Dicho y hecho. Al día siguiente, a las 12.30 horas, se dieron cita de nuevo en el local de Monte las tres partes. Los primeros en llegar fueron el empresario Sergio Vélez, su abogado y el representante legal de la sociedad. A los pocos minutos, lo hicieron los agentes, y al rato la comitiva del Gobierno, integrada por el jefe jurídico, Javier Uribe; el director general de Justicia, Ángel Santiago, fiscal en excedencia; y el director general de Cultura, Joaquín Solanas.
En su presencia se abrieron algunas cajas que contenían cantidades ingentes de folletos publicitarios y artículos de 'merchandaising' relativos a actividades del Gobierno en la anterior legislatura, artículos ya caducados y sin utilidad alguna. No hay que olvidar que Vélez, tal y como él mismo ha reconocido, trabajó para la Consejería de Cultura cuando era presidida por Francisco Javier López Marcano en la organización de eventos y actividades culturales, una relación que define como de «proveedor de servicios» y no de «estrecho colaborador».
«Del Gobierno»
Los altos cargos del Gobierno no pudieron ocultar su sorpresa por el material allí almacenado. «Esto es del Gobierno», aseguran que dijeron los directores generales, mientras fotografiaban la escena como prueba irrefutable de lo allí acontecido. Vélez no lo negó. «¡Pues llevadlo, claro que es del Gobierno!», replicó en más de una ocasión el empresario.

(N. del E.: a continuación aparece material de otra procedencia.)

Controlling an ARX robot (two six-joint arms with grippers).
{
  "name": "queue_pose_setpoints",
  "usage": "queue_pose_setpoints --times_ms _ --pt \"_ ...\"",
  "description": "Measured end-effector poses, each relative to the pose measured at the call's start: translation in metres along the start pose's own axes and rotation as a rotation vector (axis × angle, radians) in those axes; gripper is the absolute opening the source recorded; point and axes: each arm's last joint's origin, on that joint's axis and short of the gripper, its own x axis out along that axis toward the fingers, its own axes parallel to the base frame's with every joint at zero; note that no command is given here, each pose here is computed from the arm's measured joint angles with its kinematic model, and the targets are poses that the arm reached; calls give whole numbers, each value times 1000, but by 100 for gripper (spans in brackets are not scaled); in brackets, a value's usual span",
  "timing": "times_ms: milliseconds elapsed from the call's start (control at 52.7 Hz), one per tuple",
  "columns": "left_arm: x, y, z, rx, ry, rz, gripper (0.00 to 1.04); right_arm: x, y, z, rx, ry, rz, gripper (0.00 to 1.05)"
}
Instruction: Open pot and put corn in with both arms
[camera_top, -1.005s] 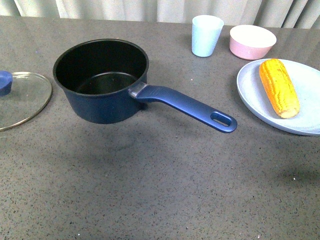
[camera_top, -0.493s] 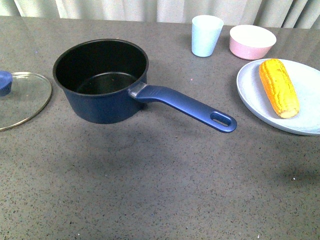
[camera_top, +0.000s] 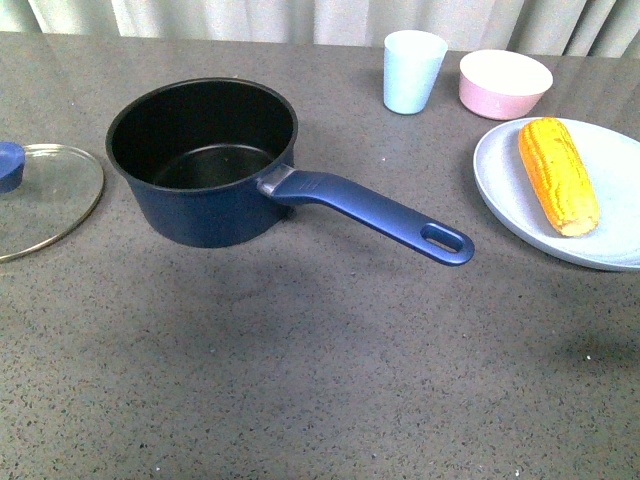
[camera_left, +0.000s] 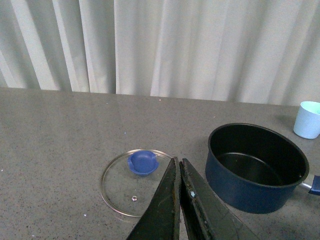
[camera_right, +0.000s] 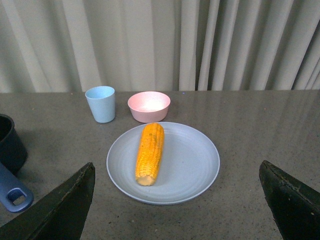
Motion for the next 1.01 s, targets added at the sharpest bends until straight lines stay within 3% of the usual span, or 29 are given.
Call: queue_pose_setpoints --times_ms 588,1005 --pt "-11 0 -3 0 15 0 2 0 0 0 0 0 0 96" --pt "-11 0 -3 0 15 0 69 0 0 0 0 0 0 96"
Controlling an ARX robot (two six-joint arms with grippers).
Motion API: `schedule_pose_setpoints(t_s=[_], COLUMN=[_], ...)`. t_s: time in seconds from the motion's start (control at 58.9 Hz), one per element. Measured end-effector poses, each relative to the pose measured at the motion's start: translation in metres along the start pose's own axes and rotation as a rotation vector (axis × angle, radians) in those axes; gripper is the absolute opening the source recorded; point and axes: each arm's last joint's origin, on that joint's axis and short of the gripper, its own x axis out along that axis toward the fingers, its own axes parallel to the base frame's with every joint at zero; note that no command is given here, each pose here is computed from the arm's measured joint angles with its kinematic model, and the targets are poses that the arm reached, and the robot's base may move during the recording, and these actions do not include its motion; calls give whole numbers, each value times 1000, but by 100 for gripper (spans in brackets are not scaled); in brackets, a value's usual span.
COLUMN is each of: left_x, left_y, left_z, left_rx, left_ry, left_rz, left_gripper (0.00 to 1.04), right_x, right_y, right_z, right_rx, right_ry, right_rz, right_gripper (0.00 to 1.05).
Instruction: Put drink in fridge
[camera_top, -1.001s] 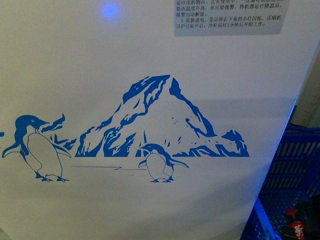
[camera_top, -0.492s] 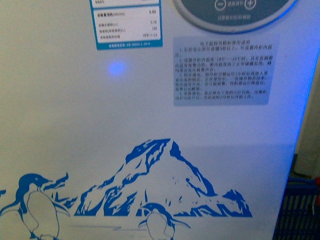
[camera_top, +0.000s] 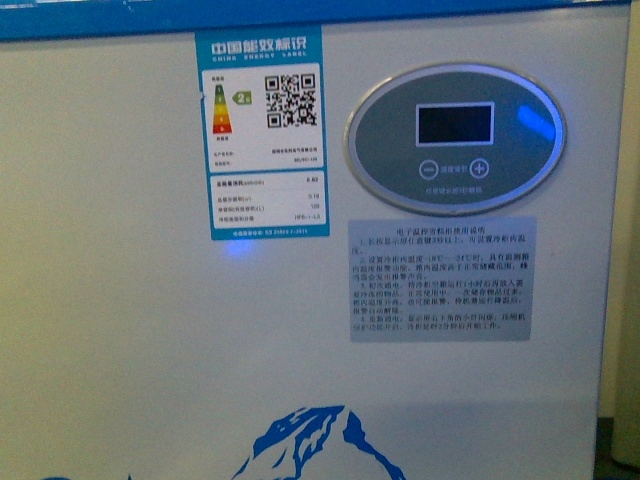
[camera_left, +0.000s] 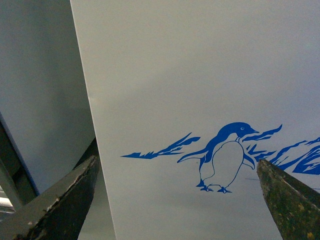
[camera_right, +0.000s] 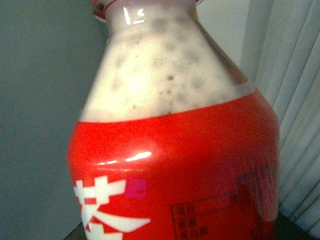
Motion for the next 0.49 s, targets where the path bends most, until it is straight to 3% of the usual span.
schedule_pose_setpoints(t_s=[0.254,0.492], left_x=[0,0], left_y=[0,0], left_z=[0,0], left_rx=[0,0], left_ry=[0,0], left_rz=[0,0], left_gripper=[97,97], right_x=[-83,-138], right_y=[16,18], right_z=[-5,-28], right_rx=[2,119], right_ry=[-138,-214], right_rz=[-24,-37], right_gripper=[40,40])
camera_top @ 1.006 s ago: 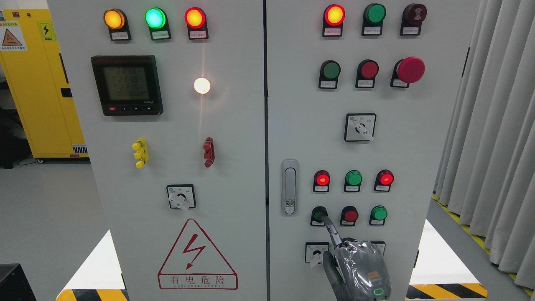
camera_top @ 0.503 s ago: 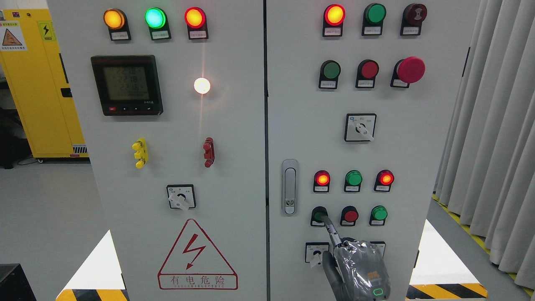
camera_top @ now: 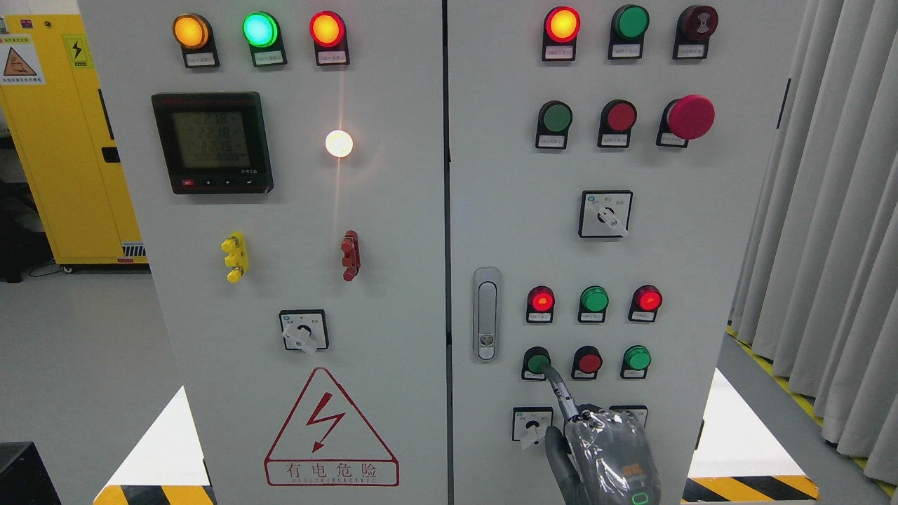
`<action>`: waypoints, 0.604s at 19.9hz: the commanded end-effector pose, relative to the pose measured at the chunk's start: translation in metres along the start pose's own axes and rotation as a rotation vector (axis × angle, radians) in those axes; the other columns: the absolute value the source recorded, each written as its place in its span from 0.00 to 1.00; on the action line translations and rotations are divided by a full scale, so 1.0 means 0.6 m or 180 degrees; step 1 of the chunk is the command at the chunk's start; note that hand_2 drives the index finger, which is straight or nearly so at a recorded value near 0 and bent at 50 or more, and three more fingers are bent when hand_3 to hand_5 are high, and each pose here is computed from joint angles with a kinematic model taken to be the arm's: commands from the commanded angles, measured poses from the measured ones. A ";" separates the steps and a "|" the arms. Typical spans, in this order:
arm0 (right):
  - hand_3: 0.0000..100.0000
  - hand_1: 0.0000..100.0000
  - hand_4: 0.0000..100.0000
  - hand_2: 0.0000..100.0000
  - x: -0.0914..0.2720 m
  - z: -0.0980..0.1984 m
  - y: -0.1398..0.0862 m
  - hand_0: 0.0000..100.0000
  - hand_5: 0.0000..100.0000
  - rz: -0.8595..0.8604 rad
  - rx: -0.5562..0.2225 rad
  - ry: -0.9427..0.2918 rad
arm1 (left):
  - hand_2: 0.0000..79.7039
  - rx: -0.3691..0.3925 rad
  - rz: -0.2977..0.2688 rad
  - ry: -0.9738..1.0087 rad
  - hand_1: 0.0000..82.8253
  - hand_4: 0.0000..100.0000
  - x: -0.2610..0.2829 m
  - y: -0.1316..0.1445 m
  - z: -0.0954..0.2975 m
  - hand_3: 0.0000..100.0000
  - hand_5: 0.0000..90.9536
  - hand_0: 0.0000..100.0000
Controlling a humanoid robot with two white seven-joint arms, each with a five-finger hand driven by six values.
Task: Press green start button
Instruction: 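Release the green button and lift the right finger off it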
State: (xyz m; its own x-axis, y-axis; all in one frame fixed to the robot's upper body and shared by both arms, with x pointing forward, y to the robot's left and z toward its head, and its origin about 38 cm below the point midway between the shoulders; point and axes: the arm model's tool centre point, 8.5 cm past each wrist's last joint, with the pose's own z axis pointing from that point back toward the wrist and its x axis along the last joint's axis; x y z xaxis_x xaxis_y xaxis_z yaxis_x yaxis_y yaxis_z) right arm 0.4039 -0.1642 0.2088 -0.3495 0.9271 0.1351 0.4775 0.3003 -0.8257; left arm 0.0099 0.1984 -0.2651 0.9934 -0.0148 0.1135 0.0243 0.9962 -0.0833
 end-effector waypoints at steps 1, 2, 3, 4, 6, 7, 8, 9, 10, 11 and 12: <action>0.86 0.88 0.88 0.00 0.020 0.006 -0.019 0.84 0.95 -0.0324 -0.0174 -0.0073 | 0.00 0.0006 0.0001 0.0001 0.67 0.00 0.000 0.000 0.000 0.00 0.00 0.12; 0.85 0.88 0.87 0.00 0.029 0.011 -0.020 0.85 0.94 -0.0519 -0.0197 -0.0082 | 0.00 0.0001 -0.0003 0.0001 0.67 0.00 0.000 -0.001 0.000 0.00 0.00 0.12; 0.82 0.87 0.86 0.00 0.035 0.018 -0.019 0.85 0.90 -0.0727 -0.0199 -0.0072 | 0.00 0.0006 -0.0004 0.0001 0.67 0.00 0.000 0.000 0.000 0.00 0.00 0.12; 0.75 0.86 0.81 0.00 0.044 0.021 -0.023 0.83 0.81 -0.0945 -0.0238 -0.0087 | 0.00 0.0006 0.0001 0.0001 0.67 0.00 0.000 0.000 0.000 0.00 0.00 0.12; 0.65 0.83 0.72 0.00 0.062 0.032 -0.027 0.80 0.74 -0.1308 -0.0277 -0.0118 | 0.00 0.0006 0.0001 0.0001 0.67 0.00 0.000 0.000 0.000 0.00 0.00 0.12; 0.62 0.83 0.69 0.00 0.072 0.038 -0.032 0.80 0.71 -0.1451 -0.0307 -0.0144 | 0.00 0.0001 0.0002 0.0000 0.67 0.00 0.000 -0.001 0.000 0.00 0.00 0.12; 0.60 0.82 0.67 0.00 0.080 0.045 -0.037 0.80 0.70 -0.1572 -0.0328 -0.0166 | 0.00 0.0005 -0.0004 0.0001 0.67 0.00 0.000 0.000 0.000 0.00 0.00 0.12; 0.53 0.82 0.61 0.00 0.087 0.051 -0.041 0.80 0.65 -0.1714 -0.0353 -0.0203 | 0.00 0.0006 -0.0004 0.0001 0.67 0.00 0.000 0.000 0.000 0.00 0.00 0.12; 0.44 0.80 0.50 0.01 0.093 0.054 -0.043 0.81 0.56 -0.1882 -0.0335 -0.0251 | 0.00 0.0006 0.0001 0.0001 0.67 0.00 0.000 0.000 0.000 0.00 0.00 0.12; 0.38 0.80 0.45 0.01 0.096 0.057 -0.042 0.81 0.50 -0.2046 -0.0281 -0.0293 | 0.00 0.0011 0.0001 0.0001 0.67 0.00 0.000 0.001 0.000 0.00 0.00 0.12; 0.31 0.79 0.36 0.00 0.101 0.063 -0.040 0.82 0.38 -0.2251 -0.0205 -0.0349 | 0.00 0.0011 0.0001 0.0001 0.67 0.00 0.000 0.001 0.000 0.00 0.00 0.12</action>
State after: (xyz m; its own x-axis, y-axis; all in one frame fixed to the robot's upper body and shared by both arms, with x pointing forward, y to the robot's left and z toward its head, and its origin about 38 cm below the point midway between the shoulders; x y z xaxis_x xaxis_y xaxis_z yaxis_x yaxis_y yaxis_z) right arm 0.3710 -0.1598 0.2029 -0.5179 0.7250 0.4541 0.3389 0.6613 -0.6692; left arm 0.0100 0.1985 -0.2651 0.9934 -0.0150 0.1136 0.0243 0.9964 -0.0814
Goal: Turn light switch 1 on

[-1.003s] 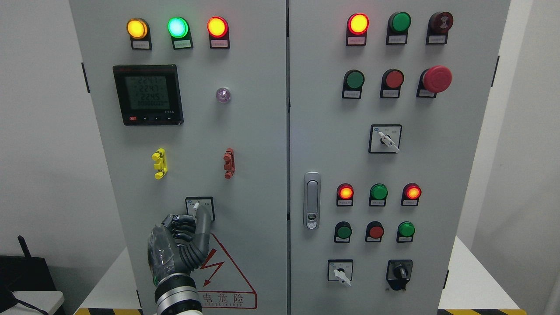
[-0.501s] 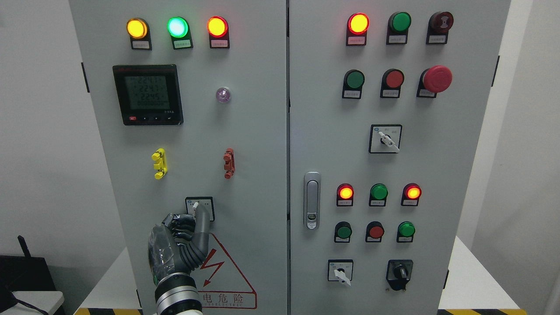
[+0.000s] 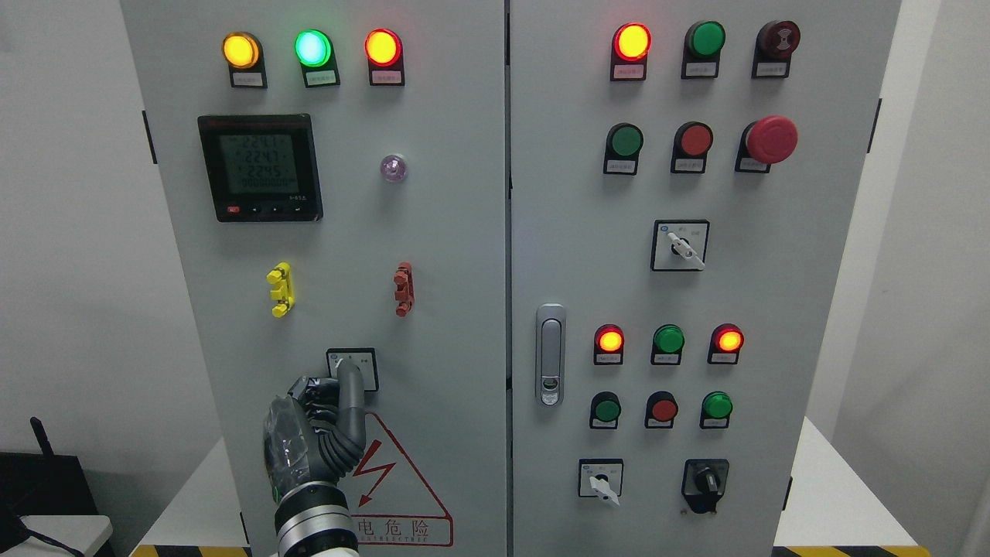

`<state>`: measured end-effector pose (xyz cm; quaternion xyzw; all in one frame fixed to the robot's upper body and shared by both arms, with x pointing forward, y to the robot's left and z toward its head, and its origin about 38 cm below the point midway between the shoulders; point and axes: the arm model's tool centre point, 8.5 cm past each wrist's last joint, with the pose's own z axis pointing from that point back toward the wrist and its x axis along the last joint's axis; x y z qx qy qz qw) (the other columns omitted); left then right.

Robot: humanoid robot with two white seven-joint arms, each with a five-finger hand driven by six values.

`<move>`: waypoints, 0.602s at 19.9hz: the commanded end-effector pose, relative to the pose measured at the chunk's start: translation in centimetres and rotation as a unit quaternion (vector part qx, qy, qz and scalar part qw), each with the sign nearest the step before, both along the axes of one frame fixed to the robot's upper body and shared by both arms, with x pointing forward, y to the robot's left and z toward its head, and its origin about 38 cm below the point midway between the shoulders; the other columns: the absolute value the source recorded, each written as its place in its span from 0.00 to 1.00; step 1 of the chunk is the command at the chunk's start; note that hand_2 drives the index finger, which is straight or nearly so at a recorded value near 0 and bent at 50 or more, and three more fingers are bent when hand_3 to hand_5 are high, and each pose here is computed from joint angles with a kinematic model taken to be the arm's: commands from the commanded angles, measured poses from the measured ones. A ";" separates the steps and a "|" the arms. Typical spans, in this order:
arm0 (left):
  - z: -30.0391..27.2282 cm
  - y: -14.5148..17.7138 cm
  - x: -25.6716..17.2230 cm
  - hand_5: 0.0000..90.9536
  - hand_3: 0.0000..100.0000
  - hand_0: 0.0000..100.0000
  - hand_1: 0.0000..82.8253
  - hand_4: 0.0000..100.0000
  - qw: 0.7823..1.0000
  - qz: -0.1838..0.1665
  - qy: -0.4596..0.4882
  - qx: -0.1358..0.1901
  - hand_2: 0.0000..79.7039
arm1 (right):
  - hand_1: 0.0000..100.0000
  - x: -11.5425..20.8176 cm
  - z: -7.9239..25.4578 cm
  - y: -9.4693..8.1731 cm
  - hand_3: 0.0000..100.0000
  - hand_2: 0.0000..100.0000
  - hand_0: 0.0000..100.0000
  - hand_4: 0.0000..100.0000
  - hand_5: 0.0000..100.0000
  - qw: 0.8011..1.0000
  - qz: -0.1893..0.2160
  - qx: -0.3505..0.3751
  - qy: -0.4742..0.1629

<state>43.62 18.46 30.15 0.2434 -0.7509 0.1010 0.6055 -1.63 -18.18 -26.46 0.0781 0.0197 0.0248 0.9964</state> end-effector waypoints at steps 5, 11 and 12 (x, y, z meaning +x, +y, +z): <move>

Evidentemente los directores generales no se llevaron el material propiedad del Gobierno. Tendrían que haber acudido al lugar con un furgón. Pero sí tomaron vestigios físicos. Cogieron algunas muestras de los objetos almacenados en la nave. Después, se levantó el precinto. En esta rocambolesca historia Vélez se defiende. Dice que es un mero depositario, que fue contratado por el Gobierno para ello y que ha cumplido escrupulosamente su misión. El Gobierno pide prudencia y su presidente Ignacio Diego insta a no «prejuzgar» hasta que culmine la investigación. La policía sigue sin llamar a declarar a Vélez.